Many people, especially in rural areas, are under stress from multiple sources besides the earthquake, for example drought and debt. Many farms and settlements are badly damaged and hazards, such as dammed rivers and rock falls, pose risk to people and property. The National Recovery Office is working to coordinate a fast resolution for people whose homes are not safe, warm and dry or whose livelihoods are now precarious.
Other challenges include restoring the State Highway 1 road and rail corridor after the massive slips. SH1 North and Main North Line of Kaikōura will be open by the end of the year. Meanwhile SH1 South of Kaikōura is fragile, with frequent closures for roadworks or due to rock falls from the recent heavy rains. The Inland route between Christchurch and Kaikōura keeps Kaikōura connected when SH1 South is closed but it too is fragile. Several technology enhancements are being made to increase safety on the Alternate Route between Picton and Christchurch to cope with the four-fold increase in traffic.
The National Recovery Office is working with Councils to restore other infrastructure damaged in the quake, including storm, waste water and fresh water systems. Kaikōura Harbour is being dredged after the earthquake thrust the seabed up by 2m in places. It should be fully operational by the tourist season.

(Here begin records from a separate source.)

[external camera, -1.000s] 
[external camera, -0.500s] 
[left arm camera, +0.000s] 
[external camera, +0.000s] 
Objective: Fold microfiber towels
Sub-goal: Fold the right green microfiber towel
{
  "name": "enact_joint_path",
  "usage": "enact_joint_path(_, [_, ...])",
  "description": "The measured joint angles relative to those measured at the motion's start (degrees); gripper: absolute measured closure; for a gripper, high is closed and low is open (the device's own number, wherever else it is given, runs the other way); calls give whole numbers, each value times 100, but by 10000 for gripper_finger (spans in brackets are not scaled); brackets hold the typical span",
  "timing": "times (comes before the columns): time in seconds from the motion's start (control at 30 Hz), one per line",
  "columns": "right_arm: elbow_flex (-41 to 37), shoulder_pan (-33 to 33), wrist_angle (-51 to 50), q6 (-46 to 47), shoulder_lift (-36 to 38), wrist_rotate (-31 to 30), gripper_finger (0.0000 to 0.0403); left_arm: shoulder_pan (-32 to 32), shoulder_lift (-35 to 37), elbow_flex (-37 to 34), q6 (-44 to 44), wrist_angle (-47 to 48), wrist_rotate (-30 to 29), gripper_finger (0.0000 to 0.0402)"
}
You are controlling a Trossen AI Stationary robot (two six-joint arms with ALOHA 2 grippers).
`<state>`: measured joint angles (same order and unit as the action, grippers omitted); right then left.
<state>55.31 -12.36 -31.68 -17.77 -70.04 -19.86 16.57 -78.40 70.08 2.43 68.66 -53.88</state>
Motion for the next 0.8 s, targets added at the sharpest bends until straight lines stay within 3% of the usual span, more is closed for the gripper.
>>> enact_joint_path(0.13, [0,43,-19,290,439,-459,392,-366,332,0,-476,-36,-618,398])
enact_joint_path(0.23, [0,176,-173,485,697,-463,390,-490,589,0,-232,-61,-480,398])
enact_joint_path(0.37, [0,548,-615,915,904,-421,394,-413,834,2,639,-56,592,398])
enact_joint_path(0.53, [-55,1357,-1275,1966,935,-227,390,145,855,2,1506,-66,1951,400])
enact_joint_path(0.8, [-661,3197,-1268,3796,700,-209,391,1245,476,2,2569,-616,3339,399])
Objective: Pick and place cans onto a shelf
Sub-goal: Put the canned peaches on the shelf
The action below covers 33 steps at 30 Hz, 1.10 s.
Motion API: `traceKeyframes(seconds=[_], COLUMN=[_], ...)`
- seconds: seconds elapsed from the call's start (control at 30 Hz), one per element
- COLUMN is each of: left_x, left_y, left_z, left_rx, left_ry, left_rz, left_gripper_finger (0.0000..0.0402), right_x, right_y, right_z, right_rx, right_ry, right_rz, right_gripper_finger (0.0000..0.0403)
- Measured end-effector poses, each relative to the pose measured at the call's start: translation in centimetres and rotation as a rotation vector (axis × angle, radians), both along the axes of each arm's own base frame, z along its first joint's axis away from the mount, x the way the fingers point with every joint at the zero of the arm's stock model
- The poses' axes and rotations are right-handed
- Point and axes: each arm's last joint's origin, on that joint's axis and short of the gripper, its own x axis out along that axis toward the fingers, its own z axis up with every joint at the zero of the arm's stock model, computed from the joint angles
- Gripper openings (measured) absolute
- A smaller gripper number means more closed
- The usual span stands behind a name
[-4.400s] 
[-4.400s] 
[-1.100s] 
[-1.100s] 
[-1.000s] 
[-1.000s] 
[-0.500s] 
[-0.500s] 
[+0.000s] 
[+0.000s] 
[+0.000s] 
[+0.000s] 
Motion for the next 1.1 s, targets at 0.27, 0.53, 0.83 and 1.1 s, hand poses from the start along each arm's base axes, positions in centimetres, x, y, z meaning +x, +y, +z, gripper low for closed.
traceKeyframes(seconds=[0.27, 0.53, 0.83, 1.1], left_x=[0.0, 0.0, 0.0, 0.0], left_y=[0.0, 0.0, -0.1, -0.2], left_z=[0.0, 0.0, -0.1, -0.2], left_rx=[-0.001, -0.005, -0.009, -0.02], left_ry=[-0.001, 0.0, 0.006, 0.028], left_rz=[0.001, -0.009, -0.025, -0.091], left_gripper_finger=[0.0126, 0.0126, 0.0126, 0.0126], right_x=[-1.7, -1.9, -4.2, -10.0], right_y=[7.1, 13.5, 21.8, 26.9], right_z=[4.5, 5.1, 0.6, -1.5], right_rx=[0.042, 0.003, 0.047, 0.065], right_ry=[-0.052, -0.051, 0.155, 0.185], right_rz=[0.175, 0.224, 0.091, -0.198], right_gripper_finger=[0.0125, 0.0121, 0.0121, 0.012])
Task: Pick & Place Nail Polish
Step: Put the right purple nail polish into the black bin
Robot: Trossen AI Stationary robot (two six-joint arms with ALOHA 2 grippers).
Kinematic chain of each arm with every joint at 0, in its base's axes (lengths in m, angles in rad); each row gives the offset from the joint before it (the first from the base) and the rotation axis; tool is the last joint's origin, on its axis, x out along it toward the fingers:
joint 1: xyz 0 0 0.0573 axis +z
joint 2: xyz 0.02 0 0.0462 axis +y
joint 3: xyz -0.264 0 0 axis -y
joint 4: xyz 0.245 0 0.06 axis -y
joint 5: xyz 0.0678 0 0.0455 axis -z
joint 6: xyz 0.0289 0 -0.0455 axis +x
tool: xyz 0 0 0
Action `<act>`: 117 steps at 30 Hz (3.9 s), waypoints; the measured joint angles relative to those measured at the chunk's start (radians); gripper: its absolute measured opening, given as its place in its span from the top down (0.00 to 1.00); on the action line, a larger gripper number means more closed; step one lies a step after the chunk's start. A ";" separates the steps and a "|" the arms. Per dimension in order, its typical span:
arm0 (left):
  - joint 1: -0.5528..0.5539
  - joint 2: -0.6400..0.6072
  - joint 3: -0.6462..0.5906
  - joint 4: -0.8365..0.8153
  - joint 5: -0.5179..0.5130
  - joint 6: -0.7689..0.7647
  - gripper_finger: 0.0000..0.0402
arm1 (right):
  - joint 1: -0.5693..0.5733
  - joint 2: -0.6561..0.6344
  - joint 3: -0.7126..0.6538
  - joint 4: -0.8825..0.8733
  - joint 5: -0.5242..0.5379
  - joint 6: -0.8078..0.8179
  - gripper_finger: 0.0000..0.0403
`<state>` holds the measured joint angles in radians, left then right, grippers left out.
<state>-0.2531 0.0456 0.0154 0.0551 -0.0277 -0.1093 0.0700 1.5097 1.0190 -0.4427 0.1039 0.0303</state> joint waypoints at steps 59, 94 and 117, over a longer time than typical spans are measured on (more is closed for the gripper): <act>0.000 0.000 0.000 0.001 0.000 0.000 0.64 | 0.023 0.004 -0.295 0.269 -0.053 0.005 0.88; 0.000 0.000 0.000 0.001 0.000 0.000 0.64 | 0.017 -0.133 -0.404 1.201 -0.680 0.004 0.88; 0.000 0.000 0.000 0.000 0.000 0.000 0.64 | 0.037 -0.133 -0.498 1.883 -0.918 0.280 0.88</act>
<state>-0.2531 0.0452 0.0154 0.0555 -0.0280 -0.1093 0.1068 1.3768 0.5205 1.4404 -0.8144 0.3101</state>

Some Wellington buildings sustained damage during the earthquake. Several buildings are currently closed or partially closed. Others may be demolished if owners consider them uneconomical to repair. The National Recovery is keeping a watching brief over the cumulative impact on the economy and accommodation.
Who we are
The National Recovery Office is led by National Recovery Manager Dave Brash and supported by the Ministry of Civil Defence & Emergency Management, from within the Department of the Prime Minister and Cabinet.